The device borrows a principle from standard engineering known as a snap-through mechanism, which rests in either of two states and only flips when pushed hard enough, a bit like a light switch.
Scaling the idea down to a few tens of nanometers meant designing rigid arms linked by flexible molecular hinges, so the structure settles into one of two configurations and does not flick between them on its own. The team relied on DNA origami to accomplish this, where a long strand of DNA is folded into custom 2D and 3D shapes using hundreds of shorter “staple” strands.
One of the two arms features a longer “extension arm” that acts as a lever to push the switch between configurations. DNA carries negative charge, so when an electric field is applied to the device, it pushes the arm hard enough to flip the switch. Left alone, the team estimates that the structure stays in its resting state for roughly six hours, and they observed no spontaneous flips while monitoring 70 switches for an hour.
One of the device’s main strengths is its endurance. One switch survived more than 200,000 flips over five and a half hours, and a simplified version withstood a million switching cycles in three hours while still working about 85 percent of the time. Performance varied considerably from one device to the next, however, with some failing after a few thousand cycles and others continuing for days.
The researchers say failures likely stem from a combination of contaminants, surface wear, and chemical changes in the surrounding fluid. However, some inactive switches later started working again, which the team says suggests they are capable of self-repairing.
To test whether the switch could do anything useful, the researchers attached a gold nanorod to the moving arm, turning it into a microscopic light switch that changed how light scattered off the particle. In a second test, they used the switch to expose or hide a molecular binding site, allowing it to control whether DNA strands could attach.
That second capability could be particularly useful as it could make it possible to control chemical reactions—for instance by turning enzymes on and off. The authors suggest that this could be used to create “control knobs” for chip-based bio-factories that run sequences of reactions.

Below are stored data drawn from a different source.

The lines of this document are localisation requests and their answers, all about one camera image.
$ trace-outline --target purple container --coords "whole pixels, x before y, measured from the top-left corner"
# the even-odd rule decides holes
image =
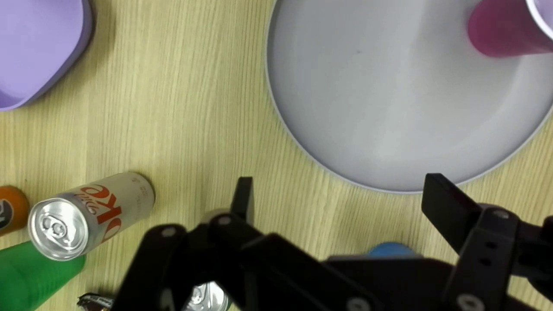
[[[51,88],[85,50],[91,32],[88,0],[1,0],[0,111]]]
[[[472,45],[491,57],[553,52],[553,0],[482,0],[468,21]]]

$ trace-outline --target gray plate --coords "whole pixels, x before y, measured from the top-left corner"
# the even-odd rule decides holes
[[[463,183],[518,151],[547,119],[553,56],[491,59],[459,0],[279,0],[267,79],[282,121],[315,161],[357,185]]]

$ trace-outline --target pink cup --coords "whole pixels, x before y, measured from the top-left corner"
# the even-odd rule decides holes
[[[468,36],[482,54],[503,58],[553,52],[553,0],[482,0]]]

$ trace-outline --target wooden table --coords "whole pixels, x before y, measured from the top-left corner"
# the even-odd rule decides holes
[[[254,176],[255,225],[317,258],[398,241],[455,260],[421,213],[420,195],[344,182],[288,136],[265,84],[273,1],[92,2],[96,33],[81,60],[36,104],[0,113],[0,184],[37,202],[136,170],[153,181],[158,201],[149,219],[91,252],[84,271],[40,310],[76,310],[87,291],[115,292],[148,228],[193,228],[204,212],[229,205],[244,175]],[[506,165],[463,190],[540,224],[553,214],[552,128],[548,122]],[[28,239],[15,232],[0,238],[0,248]],[[510,291],[553,308],[522,279]]]

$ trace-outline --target orange cup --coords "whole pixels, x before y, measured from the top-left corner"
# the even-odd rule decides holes
[[[29,201],[21,190],[0,186],[0,236],[25,227],[28,216]]]

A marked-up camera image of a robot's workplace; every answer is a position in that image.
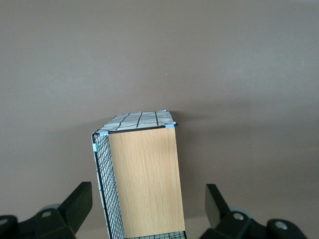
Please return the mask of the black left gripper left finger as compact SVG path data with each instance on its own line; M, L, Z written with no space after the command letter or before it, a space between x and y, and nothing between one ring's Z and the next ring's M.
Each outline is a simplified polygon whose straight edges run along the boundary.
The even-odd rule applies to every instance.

Considerable obstacles remain before the device can become genuinely useful. A single switch encodes just one bit of information, and the team acknowledges that wiring arrays of switches together to create something resembling a circuit remains a distant prospect.
But a workable switch is a fundamental component that can be used to create all manner of devices. While we’re still a long way from Feynman’s dream of molecular machines, this is a meaningful step in that direction.